Saved data entries
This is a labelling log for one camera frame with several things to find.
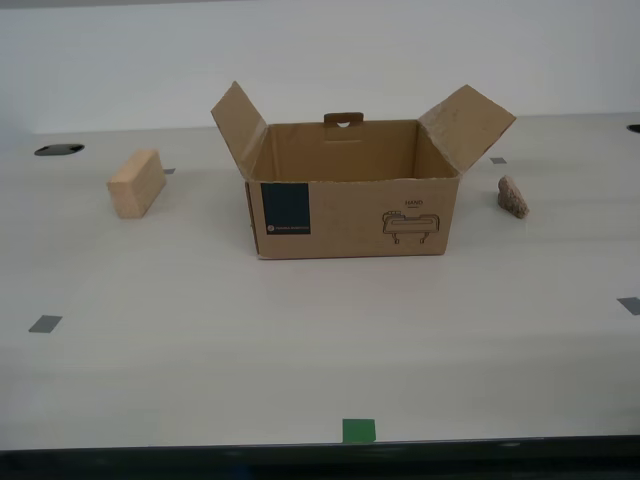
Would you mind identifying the green tape marker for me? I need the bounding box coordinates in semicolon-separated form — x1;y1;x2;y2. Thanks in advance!
342;418;376;444

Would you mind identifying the light wooden block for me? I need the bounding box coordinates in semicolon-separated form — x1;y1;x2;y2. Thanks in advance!
105;148;167;220

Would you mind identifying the open brown cardboard box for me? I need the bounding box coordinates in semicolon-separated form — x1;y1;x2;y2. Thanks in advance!
209;81;517;261

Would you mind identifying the speckled pinkish rock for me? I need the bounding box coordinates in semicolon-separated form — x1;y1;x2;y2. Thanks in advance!
496;174;531;220

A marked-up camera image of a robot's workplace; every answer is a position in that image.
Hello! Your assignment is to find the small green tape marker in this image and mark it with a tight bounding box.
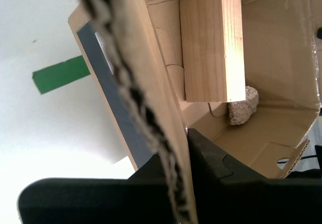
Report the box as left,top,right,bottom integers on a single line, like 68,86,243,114
32,55,91,95

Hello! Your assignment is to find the speckled pinkish rock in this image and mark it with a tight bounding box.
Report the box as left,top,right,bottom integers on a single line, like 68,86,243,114
227,85,259,126

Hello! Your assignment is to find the brown cardboard box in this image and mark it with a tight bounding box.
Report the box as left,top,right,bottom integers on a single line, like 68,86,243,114
67,0,322,224

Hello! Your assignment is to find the light wooden block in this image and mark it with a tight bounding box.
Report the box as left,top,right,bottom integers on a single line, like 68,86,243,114
179,0,247,103

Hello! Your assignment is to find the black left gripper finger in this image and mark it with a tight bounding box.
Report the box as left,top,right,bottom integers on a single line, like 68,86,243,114
17,155,177,224
187,128,322,224

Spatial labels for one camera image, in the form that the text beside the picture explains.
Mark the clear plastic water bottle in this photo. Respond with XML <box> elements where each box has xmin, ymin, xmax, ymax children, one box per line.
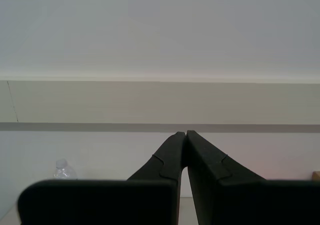
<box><xmin>53</xmin><ymin>158</ymin><xmax>78</xmax><ymax>181</ymax></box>

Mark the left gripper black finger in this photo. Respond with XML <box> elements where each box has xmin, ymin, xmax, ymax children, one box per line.
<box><xmin>186</xmin><ymin>129</ymin><xmax>320</xmax><ymax>225</ymax></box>
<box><xmin>16</xmin><ymin>131</ymin><xmax>187</xmax><ymax>225</ymax></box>

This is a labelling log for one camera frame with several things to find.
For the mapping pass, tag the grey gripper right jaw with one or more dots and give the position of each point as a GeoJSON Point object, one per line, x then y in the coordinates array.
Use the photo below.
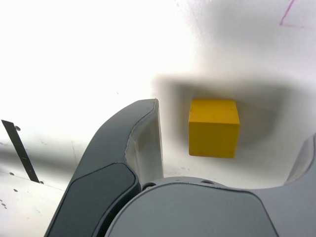
{"type": "Point", "coordinates": [197, 212]}

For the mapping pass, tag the yellow cube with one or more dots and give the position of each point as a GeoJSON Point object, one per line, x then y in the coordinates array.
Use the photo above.
{"type": "Point", "coordinates": [213, 133]}

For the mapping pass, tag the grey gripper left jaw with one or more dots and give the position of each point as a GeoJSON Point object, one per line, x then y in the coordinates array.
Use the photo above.
{"type": "Point", "coordinates": [98, 172]}

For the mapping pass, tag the black tape strip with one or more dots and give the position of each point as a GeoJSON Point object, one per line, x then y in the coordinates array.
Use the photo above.
{"type": "Point", "coordinates": [22, 153]}

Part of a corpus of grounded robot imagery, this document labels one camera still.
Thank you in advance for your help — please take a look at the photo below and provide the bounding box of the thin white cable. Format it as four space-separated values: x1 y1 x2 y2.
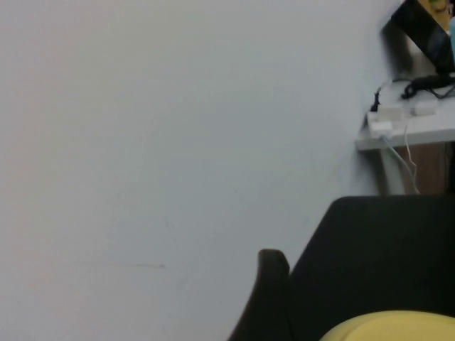
403 120 421 195

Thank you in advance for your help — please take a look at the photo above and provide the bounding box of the white side desk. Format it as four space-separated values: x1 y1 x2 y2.
354 80 455 196

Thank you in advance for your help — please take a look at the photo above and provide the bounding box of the white power strip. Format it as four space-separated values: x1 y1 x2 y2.
367 105 441 138

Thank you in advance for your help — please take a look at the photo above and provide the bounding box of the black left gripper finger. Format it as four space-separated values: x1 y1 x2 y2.
227 248 298 341

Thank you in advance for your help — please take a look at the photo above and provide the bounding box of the black coiled cable bundle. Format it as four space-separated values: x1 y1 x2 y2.
400 73 455 100

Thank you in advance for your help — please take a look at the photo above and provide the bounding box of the yellow plastic cup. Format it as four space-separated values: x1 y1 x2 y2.
321 309 455 341

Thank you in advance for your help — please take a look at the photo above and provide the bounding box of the grey charging cable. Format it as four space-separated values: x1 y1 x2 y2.
380 134 417 195

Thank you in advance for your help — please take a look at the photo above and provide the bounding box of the black monitor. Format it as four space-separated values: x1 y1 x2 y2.
382 0 455 75

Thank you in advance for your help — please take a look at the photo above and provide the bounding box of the white charger block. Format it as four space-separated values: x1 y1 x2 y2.
371 121 395 138

# Assignment:
Return the entries above exactly and in full; do not include images.

# Exercise output:
This is a labelling log for one camera frame with several things to find.
Would you mind identifying the green tape marker for me? I need the bounding box coordinates in semicolon-separated form — x1;y1;x2;y2. Thanks in advance!
342;418;376;444

Would you mind identifying the light wooden block for me? I need the bounding box coordinates in semicolon-separated form — x1;y1;x2;y2. Thanks in advance!
105;148;167;220

Would you mind identifying the open brown cardboard box for me? I need the bounding box coordinates in semicolon-separated form — x1;y1;x2;y2. Thanks in advance!
209;81;517;261

Would you mind identifying the speckled pinkish rock for me? I need the bounding box coordinates in semicolon-separated form — x1;y1;x2;y2. Thanks in advance!
496;174;531;220

A marked-up camera image of a robot's workplace; every answer is a position in that image.
Hello! Your assignment is to find the small green tape marker in this image and mark it with a tight bounding box.
Report the box as left,top,right,bottom integers on a single line, like 68,86,243,114
32,55,91,95

Hello! Your assignment is to find the speckled pinkish rock in this image and mark it with a tight bounding box.
Report the box as left,top,right,bottom integers on a single line, like 68,86,243,114
227,85,259,126

Hello! Your assignment is to find the brown cardboard box in this image and mark it with a tight bounding box.
Report the box as left,top,right,bottom integers on a single line, like 68,86,243,114
67,0,322,224

Hello! Your assignment is to find the light wooden block in this image and mark it with a tight bounding box.
Report the box as left,top,right,bottom integers on a single line, like 68,86,243,114
179,0,247,103

Hello! Your assignment is to find the black left gripper finger in this image and mark it with a tight bounding box.
Report the box as left,top,right,bottom integers on a single line, like 68,86,243,114
17,155,177,224
187,128,322,224

Spatial labels for one camera image, in the form that the text beside the picture explains.
Mark the clear plastic water bottle in this photo. Respond with XML <box> elements where each box has xmin, ymin, xmax, ymax children, one box per line.
<box><xmin>53</xmin><ymin>158</ymin><xmax>78</xmax><ymax>181</ymax></box>

Mark the left gripper black finger in this photo. Respond with XML <box> elements where each box has xmin, ymin, xmax, ymax children, one box per line.
<box><xmin>186</xmin><ymin>129</ymin><xmax>320</xmax><ymax>225</ymax></box>
<box><xmin>16</xmin><ymin>131</ymin><xmax>187</xmax><ymax>225</ymax></box>

This is a labelling log for one camera frame with several things to find.
For the mapping pass, tag the grey gripper right jaw with one or more dots and give the position of each point as a GeoJSON Point object, one per line, x then y in the coordinates array.
Use the photo below.
{"type": "Point", "coordinates": [197, 212]}

For the mapping pass, tag the yellow cube with one or more dots and give the position of each point as a GeoJSON Point object, one per line, x then y in the coordinates array.
Use the photo above.
{"type": "Point", "coordinates": [213, 133]}

For the mapping pass, tag the grey gripper left jaw with one or more dots and give the position of each point as a GeoJSON Point object, one per line, x then y in the coordinates array.
Use the photo above.
{"type": "Point", "coordinates": [98, 172]}

For the mapping pass, tag the black tape strip with one or more dots and give the position of each point as a GeoJSON Point object, one per line, x then y in the coordinates array.
Use the photo above.
{"type": "Point", "coordinates": [22, 153]}

Part of a corpus of grounded robot imagery, this document labels one camera still.
Thank you in advance for your help — please take a look at the photo below and provide the bounding box of the thin white cable. Format it as four space-separated values: x1 y1 x2 y2.
403 120 421 195

Thank you in advance for your help — please take a look at the photo above and provide the bounding box of the white side desk. Format it as four space-separated values: x1 y1 x2 y2.
354 80 455 196

Thank you in advance for your help — please take a look at the photo above and provide the bounding box of the white power strip. Format it as four space-separated values: x1 y1 x2 y2.
367 105 441 138

Thank you in advance for your help — please take a look at the photo above and provide the bounding box of the black left gripper finger. Format it as four space-separated values: x1 y1 x2 y2.
227 248 298 341

Thank you in advance for your help — please take a look at the photo above and provide the bounding box of the black coiled cable bundle. Format it as four space-separated values: x1 y1 x2 y2.
400 73 455 100

Thank you in advance for your help — please take a look at the photo above and provide the bounding box of the yellow plastic cup. Format it as four space-separated values: x1 y1 x2 y2.
321 309 455 341

Thank you in advance for your help — please take a look at the photo above and provide the bounding box of the grey charging cable. Format it as four space-separated values: x1 y1 x2 y2.
380 134 417 195

Thank you in advance for your help — please take a look at the photo above and provide the bounding box of the black monitor. Format it as four space-separated values: x1 y1 x2 y2.
382 0 455 75

Thank you in advance for your help — please take a look at the photo above and provide the bounding box of the white charger block. Format it as four space-separated values: x1 y1 x2 y2.
371 121 395 138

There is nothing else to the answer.